### What you should do
Within the material below, transcribe exactly the lines from the one holding "right finger in the image above?" through the one holding "Practice problem: What are the bounding boxes of the dark grey", keeping both ends and skipping the rest.

### Material shown
"""

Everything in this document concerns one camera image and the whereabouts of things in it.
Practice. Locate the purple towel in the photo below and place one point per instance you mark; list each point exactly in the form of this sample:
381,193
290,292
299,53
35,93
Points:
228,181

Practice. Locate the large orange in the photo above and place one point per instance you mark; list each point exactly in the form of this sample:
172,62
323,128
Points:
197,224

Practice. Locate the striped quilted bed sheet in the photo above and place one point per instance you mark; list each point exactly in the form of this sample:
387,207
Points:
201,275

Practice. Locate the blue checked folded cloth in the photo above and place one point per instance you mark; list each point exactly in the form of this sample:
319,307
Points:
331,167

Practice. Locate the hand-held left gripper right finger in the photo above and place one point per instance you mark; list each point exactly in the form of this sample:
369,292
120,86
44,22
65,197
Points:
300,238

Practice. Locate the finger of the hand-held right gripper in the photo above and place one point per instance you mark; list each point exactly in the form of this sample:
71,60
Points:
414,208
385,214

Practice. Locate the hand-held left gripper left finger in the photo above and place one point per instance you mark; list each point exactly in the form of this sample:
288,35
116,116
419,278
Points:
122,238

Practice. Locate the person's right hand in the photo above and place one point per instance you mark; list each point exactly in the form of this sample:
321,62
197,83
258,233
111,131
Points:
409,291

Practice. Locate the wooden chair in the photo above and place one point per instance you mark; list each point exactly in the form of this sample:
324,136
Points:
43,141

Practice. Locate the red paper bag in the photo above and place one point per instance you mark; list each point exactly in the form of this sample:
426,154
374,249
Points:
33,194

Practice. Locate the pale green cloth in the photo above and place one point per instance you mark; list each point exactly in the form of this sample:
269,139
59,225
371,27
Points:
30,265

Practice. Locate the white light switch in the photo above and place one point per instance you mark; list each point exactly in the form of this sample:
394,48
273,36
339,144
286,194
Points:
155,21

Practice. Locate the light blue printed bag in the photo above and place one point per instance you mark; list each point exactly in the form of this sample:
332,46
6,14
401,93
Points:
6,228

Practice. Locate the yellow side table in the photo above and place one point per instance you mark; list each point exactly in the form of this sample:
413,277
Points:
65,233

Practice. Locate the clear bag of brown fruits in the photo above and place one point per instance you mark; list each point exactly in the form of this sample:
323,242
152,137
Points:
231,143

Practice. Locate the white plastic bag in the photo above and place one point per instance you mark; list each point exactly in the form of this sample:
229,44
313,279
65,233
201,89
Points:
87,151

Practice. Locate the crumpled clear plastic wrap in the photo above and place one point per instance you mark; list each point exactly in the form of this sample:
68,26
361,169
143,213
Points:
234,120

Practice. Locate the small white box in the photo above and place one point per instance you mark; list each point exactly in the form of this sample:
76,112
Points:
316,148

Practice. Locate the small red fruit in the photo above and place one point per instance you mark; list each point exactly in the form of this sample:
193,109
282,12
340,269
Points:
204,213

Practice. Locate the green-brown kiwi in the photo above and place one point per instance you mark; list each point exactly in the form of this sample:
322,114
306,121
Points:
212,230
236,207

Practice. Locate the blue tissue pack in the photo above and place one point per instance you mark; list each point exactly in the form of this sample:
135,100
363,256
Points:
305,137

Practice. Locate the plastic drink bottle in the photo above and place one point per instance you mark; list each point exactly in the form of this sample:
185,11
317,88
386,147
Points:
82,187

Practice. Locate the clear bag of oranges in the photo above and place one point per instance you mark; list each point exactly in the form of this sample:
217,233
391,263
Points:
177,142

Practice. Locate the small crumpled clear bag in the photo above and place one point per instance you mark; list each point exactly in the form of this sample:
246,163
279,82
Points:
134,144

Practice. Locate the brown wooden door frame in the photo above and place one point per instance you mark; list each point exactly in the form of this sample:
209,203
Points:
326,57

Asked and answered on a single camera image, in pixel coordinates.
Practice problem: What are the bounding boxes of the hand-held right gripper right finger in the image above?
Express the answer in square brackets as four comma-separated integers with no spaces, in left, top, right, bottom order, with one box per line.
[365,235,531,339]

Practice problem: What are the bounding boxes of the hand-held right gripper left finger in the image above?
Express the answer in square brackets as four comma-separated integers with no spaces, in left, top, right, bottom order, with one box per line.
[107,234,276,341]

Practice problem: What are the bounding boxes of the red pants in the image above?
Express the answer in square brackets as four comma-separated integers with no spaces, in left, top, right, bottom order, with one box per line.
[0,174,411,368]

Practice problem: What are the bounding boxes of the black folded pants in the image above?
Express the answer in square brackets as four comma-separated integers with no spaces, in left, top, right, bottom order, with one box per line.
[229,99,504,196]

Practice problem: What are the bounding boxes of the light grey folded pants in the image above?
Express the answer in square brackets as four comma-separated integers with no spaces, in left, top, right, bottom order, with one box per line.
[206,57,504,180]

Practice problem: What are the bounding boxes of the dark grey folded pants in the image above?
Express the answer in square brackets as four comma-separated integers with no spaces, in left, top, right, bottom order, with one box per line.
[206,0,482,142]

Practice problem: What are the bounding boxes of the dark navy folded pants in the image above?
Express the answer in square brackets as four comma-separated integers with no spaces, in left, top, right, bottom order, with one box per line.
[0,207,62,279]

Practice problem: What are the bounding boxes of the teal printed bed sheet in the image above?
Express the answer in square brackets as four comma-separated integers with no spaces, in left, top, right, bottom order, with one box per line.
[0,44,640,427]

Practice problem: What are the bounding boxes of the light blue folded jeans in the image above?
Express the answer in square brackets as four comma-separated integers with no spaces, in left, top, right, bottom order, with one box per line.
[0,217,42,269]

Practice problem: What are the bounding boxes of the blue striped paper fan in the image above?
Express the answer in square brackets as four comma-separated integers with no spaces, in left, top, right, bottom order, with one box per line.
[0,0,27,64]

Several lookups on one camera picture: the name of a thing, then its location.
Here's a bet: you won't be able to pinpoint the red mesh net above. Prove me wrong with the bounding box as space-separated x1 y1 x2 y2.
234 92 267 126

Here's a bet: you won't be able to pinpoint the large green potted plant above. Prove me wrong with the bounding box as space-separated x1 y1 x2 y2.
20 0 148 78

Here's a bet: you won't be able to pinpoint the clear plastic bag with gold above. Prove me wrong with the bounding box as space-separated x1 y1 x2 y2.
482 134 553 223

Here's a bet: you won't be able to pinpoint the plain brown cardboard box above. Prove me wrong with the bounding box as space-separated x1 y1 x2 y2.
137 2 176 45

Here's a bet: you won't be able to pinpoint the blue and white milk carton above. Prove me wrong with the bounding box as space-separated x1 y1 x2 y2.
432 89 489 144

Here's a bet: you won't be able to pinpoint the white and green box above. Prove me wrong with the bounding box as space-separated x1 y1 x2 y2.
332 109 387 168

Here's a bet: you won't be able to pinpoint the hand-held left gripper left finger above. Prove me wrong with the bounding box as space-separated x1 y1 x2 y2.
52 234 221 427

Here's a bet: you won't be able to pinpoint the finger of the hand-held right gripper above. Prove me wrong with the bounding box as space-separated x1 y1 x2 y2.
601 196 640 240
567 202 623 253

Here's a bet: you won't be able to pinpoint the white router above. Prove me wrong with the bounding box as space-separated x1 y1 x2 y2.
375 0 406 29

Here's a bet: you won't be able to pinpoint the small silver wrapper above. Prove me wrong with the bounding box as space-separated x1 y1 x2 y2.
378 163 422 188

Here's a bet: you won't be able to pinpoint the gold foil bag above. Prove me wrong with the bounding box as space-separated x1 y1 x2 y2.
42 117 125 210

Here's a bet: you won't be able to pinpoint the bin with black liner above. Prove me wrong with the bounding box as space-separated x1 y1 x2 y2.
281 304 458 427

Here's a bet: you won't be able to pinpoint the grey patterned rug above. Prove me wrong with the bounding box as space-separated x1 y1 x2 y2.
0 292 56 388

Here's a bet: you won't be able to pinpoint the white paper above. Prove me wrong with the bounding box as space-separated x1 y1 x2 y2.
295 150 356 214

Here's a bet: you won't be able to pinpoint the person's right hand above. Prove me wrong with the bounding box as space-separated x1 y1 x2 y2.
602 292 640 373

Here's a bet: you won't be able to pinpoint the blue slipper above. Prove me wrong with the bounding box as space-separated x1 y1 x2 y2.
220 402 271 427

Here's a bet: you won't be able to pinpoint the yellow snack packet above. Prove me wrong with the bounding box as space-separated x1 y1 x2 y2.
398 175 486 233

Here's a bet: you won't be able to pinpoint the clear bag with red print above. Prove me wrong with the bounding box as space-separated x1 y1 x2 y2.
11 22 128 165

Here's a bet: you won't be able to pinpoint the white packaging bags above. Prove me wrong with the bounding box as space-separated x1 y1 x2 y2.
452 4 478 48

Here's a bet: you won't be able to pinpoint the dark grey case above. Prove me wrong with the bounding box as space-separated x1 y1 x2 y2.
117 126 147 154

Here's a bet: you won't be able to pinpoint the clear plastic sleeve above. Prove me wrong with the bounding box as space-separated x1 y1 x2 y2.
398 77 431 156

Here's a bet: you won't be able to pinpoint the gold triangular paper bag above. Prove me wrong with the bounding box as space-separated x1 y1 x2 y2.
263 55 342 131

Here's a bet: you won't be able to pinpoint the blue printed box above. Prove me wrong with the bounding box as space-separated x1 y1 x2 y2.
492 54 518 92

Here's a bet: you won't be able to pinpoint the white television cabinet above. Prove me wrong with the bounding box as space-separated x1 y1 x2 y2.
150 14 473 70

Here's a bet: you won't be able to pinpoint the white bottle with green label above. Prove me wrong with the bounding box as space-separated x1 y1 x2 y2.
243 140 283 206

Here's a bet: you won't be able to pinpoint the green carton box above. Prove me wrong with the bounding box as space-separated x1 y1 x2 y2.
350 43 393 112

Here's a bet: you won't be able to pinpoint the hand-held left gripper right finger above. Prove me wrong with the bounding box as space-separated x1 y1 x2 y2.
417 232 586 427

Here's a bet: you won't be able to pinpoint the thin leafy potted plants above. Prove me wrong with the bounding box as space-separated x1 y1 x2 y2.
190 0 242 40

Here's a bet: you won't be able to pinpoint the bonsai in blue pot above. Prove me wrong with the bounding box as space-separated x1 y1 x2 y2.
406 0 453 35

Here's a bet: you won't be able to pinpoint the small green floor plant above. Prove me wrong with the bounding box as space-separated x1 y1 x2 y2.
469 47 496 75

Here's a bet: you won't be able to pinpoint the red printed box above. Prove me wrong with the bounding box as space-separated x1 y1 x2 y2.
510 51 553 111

"""

### Output for this exercise
Practice problem: What are the bounding boxes of the hand-held right gripper right finger in the image above?
Express the answer in square brackets as four comma-separated integers with no spaces, in left, top, right, bottom order, with one box per line.
[365,235,531,339]

Practice problem: What are the bounding boxes of the hand-held right gripper left finger in the image above?
Express the answer in square brackets as four comma-separated integers with no spaces, in left, top, right, bottom order, with one box per line.
[107,234,276,341]

Practice problem: What are the bounding boxes of the red pants in the image above?
Express the answer in square brackets as four comma-separated integers with no spaces, in left, top, right, bottom order, with one box per line.
[0,174,411,368]

Practice problem: What are the bounding boxes of the black folded pants in the image above?
Express the answer in square brackets as four comma-separated integers with no spaces, in left, top, right, bottom order, with one box per line.
[229,99,504,196]

Practice problem: What are the bounding boxes of the light grey folded pants in the image above?
Express the answer in square brackets as four comma-separated integers with no spaces, in left, top, right, bottom order, with one box per line.
[206,57,504,180]

Practice problem: What are the bounding boxes of the dark grey folded pants in the image above?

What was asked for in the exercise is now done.